Sunday, February 28, 2010

5.3.3: ePortfolios outside the wire

Article: Wang, S. (2009). E-portfolios for integrated reflection [Full text PDF]. Issues in Informaing Science and Information Technology (6), 449-460.

Wang (2009, p.449) starts by saying that "Currently, e-portfolios are viewed mostly as a tool of assessment and showcase, but less as a tool of active learning"; this is not the New Zealand experience as far as I am aware. Anyway, Wang proposes an ontological reflection model for ePortfolio use.

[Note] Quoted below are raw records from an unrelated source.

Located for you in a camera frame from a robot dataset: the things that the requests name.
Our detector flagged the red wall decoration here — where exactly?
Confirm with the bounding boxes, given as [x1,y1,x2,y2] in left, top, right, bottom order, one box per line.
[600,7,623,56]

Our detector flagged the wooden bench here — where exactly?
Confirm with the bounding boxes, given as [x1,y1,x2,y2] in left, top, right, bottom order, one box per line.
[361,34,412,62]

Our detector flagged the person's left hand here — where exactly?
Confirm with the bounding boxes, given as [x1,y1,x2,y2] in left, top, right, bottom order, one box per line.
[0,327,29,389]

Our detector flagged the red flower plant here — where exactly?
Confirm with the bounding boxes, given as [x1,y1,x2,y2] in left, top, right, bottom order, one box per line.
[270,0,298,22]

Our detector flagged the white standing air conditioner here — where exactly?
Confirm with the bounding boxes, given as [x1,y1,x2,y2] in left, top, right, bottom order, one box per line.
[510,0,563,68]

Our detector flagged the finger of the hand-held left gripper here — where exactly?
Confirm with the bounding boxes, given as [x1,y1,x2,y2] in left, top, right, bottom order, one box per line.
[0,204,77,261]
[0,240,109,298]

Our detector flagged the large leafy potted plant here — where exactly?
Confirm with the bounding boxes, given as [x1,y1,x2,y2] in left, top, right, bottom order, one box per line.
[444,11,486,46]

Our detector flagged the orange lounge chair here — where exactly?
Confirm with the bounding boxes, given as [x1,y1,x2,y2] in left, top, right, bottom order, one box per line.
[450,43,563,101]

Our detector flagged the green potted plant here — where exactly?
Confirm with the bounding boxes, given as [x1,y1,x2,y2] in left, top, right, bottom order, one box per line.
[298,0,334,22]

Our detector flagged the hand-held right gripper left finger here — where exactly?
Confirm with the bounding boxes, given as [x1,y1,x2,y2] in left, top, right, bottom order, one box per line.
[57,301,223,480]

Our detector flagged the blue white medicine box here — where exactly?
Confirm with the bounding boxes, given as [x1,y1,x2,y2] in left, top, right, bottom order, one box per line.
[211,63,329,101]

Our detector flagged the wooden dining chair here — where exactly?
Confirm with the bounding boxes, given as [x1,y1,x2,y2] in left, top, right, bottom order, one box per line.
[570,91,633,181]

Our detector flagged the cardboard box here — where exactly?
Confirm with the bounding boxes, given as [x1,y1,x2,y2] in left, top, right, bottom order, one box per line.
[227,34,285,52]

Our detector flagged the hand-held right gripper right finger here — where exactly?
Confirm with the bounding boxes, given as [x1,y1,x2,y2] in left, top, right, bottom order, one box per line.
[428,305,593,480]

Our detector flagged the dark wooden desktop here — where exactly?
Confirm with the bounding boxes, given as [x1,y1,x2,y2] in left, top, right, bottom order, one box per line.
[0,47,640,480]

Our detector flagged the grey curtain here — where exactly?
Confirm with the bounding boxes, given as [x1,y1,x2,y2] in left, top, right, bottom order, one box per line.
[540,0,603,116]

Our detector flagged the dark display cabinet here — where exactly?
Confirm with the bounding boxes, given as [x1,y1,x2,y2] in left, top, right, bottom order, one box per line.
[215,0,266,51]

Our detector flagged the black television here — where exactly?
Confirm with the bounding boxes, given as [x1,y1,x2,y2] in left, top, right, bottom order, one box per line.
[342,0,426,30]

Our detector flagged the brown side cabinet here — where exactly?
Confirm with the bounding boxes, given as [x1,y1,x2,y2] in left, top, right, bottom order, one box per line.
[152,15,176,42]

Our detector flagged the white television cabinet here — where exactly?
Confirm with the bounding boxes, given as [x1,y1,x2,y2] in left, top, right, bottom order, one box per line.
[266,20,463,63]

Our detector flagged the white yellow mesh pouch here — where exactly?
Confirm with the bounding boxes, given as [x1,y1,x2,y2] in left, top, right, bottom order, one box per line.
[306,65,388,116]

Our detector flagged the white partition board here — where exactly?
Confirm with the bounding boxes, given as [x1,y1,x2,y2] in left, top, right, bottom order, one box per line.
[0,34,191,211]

While it is disappointing to not see reference to the considerable work being done in the UK (and no reference to open source tools beyond, err, 'OSP'), Wang does make the connection between artefacts and learning objects and suggests a model linking course objectives to rubrics, rubrics to assessments... and, ultimately, student work to assessment outcomes. So far, so good - but next Wang describes an ePortfolio tool designed to facilitate the process of the model.

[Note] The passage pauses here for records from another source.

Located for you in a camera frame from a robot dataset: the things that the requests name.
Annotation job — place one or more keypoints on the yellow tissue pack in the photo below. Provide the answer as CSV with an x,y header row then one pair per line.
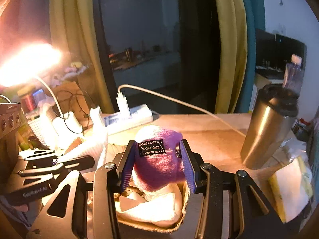
x,y
291,186

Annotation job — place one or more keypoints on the white power adapter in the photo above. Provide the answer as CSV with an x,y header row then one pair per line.
x,y
97,117

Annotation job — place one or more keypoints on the brown cardboard carton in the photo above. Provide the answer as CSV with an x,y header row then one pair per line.
x,y
67,92

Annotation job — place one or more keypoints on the jar with yellow lid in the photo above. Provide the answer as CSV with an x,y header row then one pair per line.
x,y
28,99

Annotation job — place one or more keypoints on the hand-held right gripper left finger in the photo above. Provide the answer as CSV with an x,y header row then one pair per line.
x,y
125,166

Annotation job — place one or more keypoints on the white towel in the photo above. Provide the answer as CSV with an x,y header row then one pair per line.
x,y
152,209

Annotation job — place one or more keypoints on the steel travel tumbler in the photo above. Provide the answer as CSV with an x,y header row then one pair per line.
x,y
266,129

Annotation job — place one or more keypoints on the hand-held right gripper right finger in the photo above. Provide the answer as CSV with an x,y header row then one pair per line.
x,y
188,164

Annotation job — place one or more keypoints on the clear water bottle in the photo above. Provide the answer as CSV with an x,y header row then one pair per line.
x,y
294,77

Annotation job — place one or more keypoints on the white desk lamp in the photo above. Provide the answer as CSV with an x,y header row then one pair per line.
x,y
32,59

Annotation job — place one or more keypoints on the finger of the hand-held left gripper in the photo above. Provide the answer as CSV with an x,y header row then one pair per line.
x,y
74,163
42,158

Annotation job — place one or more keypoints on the yellow green curtain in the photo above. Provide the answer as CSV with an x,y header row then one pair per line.
x,y
74,29
231,42

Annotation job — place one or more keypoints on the white waffle cloth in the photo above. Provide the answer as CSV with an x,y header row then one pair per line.
x,y
92,144

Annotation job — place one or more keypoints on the box with round prints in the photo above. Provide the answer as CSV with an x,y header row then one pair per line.
x,y
10,119

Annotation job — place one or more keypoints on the white power strip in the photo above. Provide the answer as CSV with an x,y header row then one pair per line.
x,y
132,119

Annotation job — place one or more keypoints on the white woven basket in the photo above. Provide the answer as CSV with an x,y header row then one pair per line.
x,y
42,129

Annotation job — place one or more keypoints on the teal curtain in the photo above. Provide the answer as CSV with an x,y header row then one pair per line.
x,y
254,29

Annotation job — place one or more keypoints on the purple plush pouch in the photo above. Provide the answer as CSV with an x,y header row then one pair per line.
x,y
159,164

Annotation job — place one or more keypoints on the white charger plug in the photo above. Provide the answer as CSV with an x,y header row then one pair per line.
x,y
122,104

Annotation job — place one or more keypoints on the black monitor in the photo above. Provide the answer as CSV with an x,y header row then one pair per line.
x,y
264,49
291,47

I have noticed this sort of thing before (see earlier comments on Swan): the development of a model followed by a highly structured application/solution that enables that model to be followed. This seems to be a US approach, as no UK or Australiasian literature I have seen (in published form - I have seen some review articles) attempts this. In the UK and Australasian contexts the trend seems to be toward tools that are much more open-ended and flexible.

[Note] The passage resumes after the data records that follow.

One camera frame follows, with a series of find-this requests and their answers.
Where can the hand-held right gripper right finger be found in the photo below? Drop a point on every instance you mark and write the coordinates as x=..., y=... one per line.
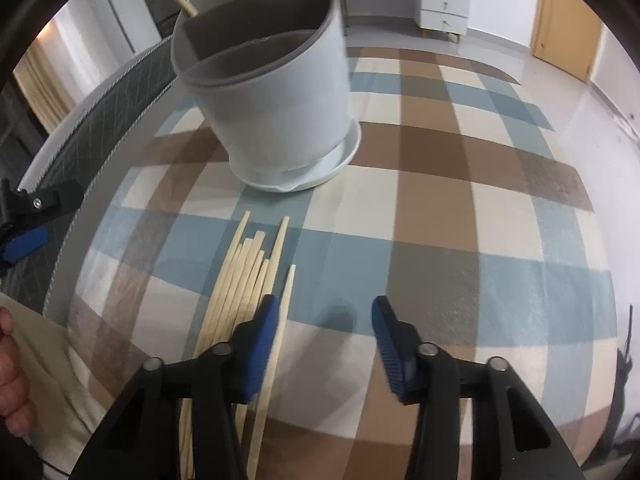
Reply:
x=392, y=355

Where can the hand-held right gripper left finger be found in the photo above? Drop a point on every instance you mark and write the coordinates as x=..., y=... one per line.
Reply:
x=262, y=345

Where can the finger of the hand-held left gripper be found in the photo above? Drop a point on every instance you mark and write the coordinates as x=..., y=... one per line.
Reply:
x=25, y=244

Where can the pile of bamboo chopsticks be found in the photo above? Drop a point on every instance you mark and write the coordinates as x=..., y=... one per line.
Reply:
x=235, y=285

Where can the white and grey utensil holder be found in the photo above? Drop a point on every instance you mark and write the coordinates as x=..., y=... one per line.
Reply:
x=280, y=110

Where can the person's left hand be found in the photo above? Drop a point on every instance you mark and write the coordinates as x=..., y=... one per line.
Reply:
x=15, y=390

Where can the dark grey quilted bed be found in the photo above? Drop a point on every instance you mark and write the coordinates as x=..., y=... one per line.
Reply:
x=100, y=125

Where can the cream cloth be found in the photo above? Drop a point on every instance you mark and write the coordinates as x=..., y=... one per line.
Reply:
x=50, y=385

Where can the beige curtain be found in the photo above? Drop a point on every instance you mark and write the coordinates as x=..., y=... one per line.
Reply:
x=42, y=85

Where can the black stand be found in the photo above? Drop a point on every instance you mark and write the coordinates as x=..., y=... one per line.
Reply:
x=622, y=370

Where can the white wardrobe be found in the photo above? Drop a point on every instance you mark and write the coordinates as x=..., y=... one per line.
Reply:
x=100, y=10

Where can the white dresser with drawers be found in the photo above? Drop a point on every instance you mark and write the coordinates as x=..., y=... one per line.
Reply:
x=445, y=0

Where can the light wooden door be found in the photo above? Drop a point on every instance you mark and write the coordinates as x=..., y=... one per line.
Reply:
x=565, y=25

The fatal flaw in Wang's work is really this phrase on p.457: "This paper recognizes a lack of applications of e-portfolios for integrated reflection beyond course-based teaching and assessment...". It is a pity that Wang did not read further afield, nor consider how reflection might be structured outside of the ePortfolio application itself. Structuring reflective activity using offline guides and questions can enhance the application of reflection within the ePortoflio environment; the two do not need to be integrated into the ePortfolio tool itself. Indeed, separating the brief from the tool enables the tool to be far more flexible than the case presented by Wang.

Hmmm... perhaps the fact that the study was "supported by" Chalk & Wire Learning Assessment Inc., who (perhaps coincidentally?) market the ePortfolio system Wang recommends, has something to do with the thrust of the paper...? What came first, the system or the model? At least with open source and flexible solutions such as Mahara, you need not constrain your use of an ePortfolio into a conceptual model that may actually be limited in scope.